I had a cat who was diagnosed with a heart murmur when I took her to be spayed because they routinely did ultrasound prior to spaying. That vet and every subsequent vet told me to just keep an eye out for shortness of breath on stairs and such and there was really no way to predict how long she would live.

But Velvet was not the kind of cat to exert herself unnecessarily :)

She was less than a year old at the time of diagnosis. All of her life I was always watchful of her to pick up any breathing problems.

She outlived two other of my cats and and I only had to let her go at the ripe old age of 19 due to an inoperable tumor under the tongue.

I’m sure there are tons of cats and dogs put there with undiagnosed heart murmurs.

You asked what causes heart murmurs and basically they are usually congenital.

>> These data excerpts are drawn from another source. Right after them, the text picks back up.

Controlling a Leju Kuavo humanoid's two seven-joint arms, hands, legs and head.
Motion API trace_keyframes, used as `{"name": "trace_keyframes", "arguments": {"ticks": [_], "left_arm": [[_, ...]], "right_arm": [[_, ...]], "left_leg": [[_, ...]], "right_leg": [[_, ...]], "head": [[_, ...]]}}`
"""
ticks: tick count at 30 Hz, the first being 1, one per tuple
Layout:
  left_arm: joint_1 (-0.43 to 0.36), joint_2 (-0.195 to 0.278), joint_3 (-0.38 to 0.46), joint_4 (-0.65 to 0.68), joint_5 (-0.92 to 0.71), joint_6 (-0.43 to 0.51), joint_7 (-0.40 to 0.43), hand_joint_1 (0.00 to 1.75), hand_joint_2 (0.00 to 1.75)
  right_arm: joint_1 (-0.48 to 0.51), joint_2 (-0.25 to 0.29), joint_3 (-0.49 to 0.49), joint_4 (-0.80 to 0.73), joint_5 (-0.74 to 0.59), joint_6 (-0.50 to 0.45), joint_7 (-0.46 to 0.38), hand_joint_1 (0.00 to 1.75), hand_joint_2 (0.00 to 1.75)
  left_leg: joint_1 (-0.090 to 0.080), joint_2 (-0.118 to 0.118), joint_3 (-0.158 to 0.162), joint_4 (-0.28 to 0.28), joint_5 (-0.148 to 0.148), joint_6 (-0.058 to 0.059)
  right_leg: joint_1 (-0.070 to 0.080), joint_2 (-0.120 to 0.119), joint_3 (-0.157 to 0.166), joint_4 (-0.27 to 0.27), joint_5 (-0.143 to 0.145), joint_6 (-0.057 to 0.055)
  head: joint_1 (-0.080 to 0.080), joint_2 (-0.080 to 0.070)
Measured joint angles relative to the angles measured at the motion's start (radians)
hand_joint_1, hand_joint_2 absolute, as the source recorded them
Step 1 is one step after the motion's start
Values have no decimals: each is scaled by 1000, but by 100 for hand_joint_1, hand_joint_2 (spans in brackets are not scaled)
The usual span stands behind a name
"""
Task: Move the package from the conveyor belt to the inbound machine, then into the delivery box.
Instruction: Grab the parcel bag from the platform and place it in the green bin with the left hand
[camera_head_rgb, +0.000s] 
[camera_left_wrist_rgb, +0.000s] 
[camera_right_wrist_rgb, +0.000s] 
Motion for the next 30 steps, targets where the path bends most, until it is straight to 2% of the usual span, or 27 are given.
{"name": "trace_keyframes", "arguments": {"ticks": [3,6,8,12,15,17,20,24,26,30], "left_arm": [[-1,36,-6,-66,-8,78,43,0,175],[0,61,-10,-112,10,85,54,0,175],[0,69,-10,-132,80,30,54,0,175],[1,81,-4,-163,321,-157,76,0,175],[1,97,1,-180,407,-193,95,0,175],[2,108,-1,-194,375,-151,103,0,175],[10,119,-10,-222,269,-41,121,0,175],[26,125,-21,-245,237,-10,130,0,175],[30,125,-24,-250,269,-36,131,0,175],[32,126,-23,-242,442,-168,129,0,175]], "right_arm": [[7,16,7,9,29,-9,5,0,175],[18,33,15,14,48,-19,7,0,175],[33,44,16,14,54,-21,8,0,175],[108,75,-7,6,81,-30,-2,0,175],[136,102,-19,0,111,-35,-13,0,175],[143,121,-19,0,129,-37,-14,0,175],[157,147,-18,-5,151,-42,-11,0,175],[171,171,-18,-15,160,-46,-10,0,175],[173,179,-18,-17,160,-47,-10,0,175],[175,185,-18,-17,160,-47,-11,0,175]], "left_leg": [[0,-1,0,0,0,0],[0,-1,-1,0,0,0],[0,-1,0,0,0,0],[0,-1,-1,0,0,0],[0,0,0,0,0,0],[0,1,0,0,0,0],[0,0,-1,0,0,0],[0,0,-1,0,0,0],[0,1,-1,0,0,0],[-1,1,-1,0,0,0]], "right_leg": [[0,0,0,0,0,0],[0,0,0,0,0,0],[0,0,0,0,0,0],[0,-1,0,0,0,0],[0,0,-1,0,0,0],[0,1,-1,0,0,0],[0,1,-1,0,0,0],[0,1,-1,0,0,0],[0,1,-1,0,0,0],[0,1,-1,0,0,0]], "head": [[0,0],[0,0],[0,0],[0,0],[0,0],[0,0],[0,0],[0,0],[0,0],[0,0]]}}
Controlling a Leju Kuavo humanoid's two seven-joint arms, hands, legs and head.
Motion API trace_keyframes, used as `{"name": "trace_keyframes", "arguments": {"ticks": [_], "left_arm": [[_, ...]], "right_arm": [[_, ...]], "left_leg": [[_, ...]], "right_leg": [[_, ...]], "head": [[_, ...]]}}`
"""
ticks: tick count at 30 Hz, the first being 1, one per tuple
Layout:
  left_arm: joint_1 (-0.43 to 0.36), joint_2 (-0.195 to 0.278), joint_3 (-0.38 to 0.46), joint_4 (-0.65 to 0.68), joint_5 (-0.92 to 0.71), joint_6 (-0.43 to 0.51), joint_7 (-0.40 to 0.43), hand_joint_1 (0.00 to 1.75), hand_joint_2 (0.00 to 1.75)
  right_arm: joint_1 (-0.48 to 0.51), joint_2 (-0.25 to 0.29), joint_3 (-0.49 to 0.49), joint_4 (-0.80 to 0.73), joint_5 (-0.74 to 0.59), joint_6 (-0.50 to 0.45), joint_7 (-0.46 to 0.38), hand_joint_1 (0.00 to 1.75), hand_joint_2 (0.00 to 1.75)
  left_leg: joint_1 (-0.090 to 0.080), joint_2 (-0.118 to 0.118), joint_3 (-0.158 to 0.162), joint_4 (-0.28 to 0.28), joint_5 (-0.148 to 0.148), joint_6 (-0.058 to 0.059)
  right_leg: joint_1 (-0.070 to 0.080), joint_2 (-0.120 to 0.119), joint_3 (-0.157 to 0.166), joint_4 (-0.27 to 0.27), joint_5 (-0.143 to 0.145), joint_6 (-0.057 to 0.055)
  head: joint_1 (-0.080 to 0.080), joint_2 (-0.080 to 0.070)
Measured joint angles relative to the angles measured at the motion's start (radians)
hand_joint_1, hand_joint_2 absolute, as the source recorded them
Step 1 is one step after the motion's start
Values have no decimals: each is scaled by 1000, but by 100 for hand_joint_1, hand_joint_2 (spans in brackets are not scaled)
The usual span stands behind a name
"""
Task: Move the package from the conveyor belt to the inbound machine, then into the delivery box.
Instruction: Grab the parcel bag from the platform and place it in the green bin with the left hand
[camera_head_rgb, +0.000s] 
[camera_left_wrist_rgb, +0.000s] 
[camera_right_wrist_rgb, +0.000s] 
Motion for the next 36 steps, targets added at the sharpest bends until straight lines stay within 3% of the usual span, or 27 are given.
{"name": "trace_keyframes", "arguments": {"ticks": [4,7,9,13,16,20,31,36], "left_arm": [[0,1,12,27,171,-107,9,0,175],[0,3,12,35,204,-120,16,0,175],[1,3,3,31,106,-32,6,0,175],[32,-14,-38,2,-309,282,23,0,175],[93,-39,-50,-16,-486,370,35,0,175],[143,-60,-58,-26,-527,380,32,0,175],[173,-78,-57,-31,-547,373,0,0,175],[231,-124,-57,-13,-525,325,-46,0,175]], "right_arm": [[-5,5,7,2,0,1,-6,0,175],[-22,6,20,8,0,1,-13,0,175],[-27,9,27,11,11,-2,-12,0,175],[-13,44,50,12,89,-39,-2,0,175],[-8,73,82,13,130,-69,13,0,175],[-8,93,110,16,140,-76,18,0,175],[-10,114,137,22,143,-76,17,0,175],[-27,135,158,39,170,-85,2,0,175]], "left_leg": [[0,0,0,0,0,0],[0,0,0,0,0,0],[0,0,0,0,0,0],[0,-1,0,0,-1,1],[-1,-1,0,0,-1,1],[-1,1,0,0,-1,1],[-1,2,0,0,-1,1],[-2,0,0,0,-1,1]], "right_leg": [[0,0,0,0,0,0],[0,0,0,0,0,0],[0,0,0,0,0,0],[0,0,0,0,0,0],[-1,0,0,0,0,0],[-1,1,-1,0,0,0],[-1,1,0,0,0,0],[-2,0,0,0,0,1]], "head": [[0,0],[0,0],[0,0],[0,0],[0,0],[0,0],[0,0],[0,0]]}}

Definitely check your pup out with another vet (preferably one who specializes in Cardiac problems.)

rooeytoo's avatar

Ooooops, I meant lasix not lidocaine, good thing I’m not a pharmicist.

Pandora's avatar

Update: He has a huge heart murmur and is currently on heart medication. Doc said the average dog with his problem and general good health will last a year. He has been home for 4 weeks now and is doing well.
@leslie I saw the video they did of his heart. it showed how some of the blood would get sucked back into the chamber where the lungs send blood out into the heart. This action makes the chamber get enlarged.
The heart medication helps the ventricals to expand and discharge more blood away from the heart so that more blood is allowed into the next chamber and flow outward instead of swirling in. He showed me stills of how the flap that closes, isn’t flat like it should be. If it were than he wouldn’t get the back flow.
@rooeytoo He’s a maltese

JLeslie's avatar

@Pandora Interesting. That is what they hear I think when they listen to my heart, the blood flowing back. From high school anatomy class, I think the valves are only supposed to let the blood go one way, but when a valve doesn’t close properly or is weak, the block flows the wrong direction. Probably in a human when it is severe they do a valve replacement with a pig or horse valve.

Sorry to hear the problem is so severe :(. At least for now he is doing well, that’s good.